• [Task description]: Restate all data exactly. No images.
########################################
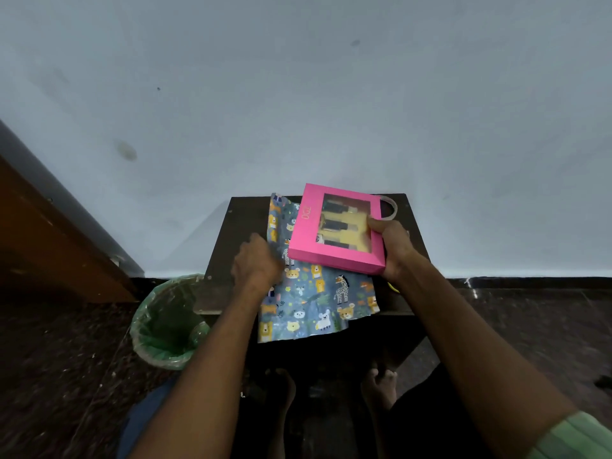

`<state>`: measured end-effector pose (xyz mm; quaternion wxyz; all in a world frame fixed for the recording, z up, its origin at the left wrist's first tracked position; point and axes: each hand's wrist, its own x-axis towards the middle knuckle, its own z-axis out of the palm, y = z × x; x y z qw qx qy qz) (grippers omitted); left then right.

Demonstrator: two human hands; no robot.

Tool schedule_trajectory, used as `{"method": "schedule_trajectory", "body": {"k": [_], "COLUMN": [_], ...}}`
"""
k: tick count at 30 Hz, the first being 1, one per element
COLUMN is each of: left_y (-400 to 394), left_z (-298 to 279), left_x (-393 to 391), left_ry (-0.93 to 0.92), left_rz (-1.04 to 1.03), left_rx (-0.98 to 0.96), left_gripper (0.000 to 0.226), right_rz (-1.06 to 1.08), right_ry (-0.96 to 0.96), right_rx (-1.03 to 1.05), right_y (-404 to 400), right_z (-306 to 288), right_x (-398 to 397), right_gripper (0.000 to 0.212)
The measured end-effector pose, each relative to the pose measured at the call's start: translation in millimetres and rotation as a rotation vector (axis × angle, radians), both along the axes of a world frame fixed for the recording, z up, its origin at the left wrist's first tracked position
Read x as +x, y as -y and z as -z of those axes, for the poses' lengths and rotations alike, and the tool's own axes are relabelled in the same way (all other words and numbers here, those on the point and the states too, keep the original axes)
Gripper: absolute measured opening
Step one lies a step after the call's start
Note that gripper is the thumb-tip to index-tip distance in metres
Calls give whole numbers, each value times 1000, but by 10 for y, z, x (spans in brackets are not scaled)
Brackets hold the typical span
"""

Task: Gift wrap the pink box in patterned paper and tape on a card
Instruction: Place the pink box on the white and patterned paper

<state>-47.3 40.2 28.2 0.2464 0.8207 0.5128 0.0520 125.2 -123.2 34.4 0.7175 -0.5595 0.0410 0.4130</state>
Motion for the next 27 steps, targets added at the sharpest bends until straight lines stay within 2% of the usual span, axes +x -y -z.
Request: {"method": "schedule_trajectory", "body": {"k": [3,5,7,9,11,13,17,19,20,22,24,27], "left_y": [-48,-11,117,285,447,605,874,936,948,929,847,675], "left_z": [-33,-32,-20,-8,-25,-38,-61,-78,-83,-95,-119,-182], "left_x": [-42,-40,-19,52,138,200,255,285,301,320,325,273], "left_ry": [55,47,-13,32,147,220,205,189,163,104,141,194], "left_rz": [-16,16,103,204,320,392,371,339,335,330,301,290], "left_rx": [69,109,238,323,199,-8,-93,-118,-115,-120,-164,-229], "left_gripper": [32,46,66,64,52,56,104,116,115,95,67,42], "right_rz": [0,11,36,67,96,106,103,113,118,117,116,127], "right_ry": [-5,-19,-39,-62,-82,-94,-80,-78,-84,-97,-102,-119], "right_rx": [10,27,53,82,102,106,103,107,110,118,125,132], "right_y": [11,40,68,88,103,105,94,93,95,98,115,133], "right_z": [-10,-20,-17,-16,-18,-4,3,-12,-20,-29,-39,-48], "right_x": [5,20,46,64,69,53,8,4,6,13,25,34], "right_gripper": [33,33,33,29,26,24,28,27,26,26,26,27]}}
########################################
• [Task solution]:
`<state>`: measured end-effector pose (xyz mm; quaternion wxyz; all in a world frame fixed for the recording, z up, its origin at the left wrist's first tracked position; point and axes: each hand's wrist, its own x-axis towards the middle knuckle, its own z-axis out of the palm, y = z × x; x y z qw qx qy qz) (grippers omitted); left then right.

Demonstrator: two human hands; no robot.

Tool schedule_trajectory, used as `{"method": "schedule_trajectory", "body": {"k": [_], "COLUMN": [_], ...}}`
"""
k: tick count at 30 Hz, the first being 1, one per element
COLUMN is each of: left_y (-400 to 394), left_z (-298 to 279), left_x (-393 to 391), left_ry (-0.93 to 0.92), left_rz (-1.04 to 1.03), left_rx (-0.98 to 0.96), left_gripper (0.000 to 0.226), right_rz (-1.06 to 1.08), right_ry (-0.96 to 0.96), right_rx (-1.03 to 1.05), right_y (-404 to 400), right_z (-306 to 288), right_x (-398 to 397), right_gripper (0.000 to 0.212)
The measured end-effector pose, each relative to the pose measured at the call's start: translation in millimetres and rotation as a rotation vector (axis × angle, radians), both along the axes of a world frame fixed for the recording, z up, its origin at the left wrist's first tracked position
Read x as +x, y as -y and z as -z of those axes, for the poses' lengths and rotations alike, and the tool's own axes are relabelled in the same way (all other words and numbers here, those on the point and the states too, keep the original axes)
Gripper: absolute measured opening
Step one lies a step after the call's start
Note that gripper is the thumb-tip to index-tip distance in metres
Calls give whole numbers, each value times 1000, but by 10 for y, z, x (spans in brackets are not scaled)
Brackets hold the typical span
"""

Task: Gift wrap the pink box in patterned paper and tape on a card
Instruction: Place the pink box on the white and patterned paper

<state>-47.3 40.2 28.2 0.2464 0.8207 0.5128 0.0520 125.2 -123.2 34.4 0.7175 -0.5595 0.0410 0.4130</state>
Motion for the next 27 steps, targets added at the sharpest bends until straight lines stay within 2% of the usual span, axes +x -y -z.
Request: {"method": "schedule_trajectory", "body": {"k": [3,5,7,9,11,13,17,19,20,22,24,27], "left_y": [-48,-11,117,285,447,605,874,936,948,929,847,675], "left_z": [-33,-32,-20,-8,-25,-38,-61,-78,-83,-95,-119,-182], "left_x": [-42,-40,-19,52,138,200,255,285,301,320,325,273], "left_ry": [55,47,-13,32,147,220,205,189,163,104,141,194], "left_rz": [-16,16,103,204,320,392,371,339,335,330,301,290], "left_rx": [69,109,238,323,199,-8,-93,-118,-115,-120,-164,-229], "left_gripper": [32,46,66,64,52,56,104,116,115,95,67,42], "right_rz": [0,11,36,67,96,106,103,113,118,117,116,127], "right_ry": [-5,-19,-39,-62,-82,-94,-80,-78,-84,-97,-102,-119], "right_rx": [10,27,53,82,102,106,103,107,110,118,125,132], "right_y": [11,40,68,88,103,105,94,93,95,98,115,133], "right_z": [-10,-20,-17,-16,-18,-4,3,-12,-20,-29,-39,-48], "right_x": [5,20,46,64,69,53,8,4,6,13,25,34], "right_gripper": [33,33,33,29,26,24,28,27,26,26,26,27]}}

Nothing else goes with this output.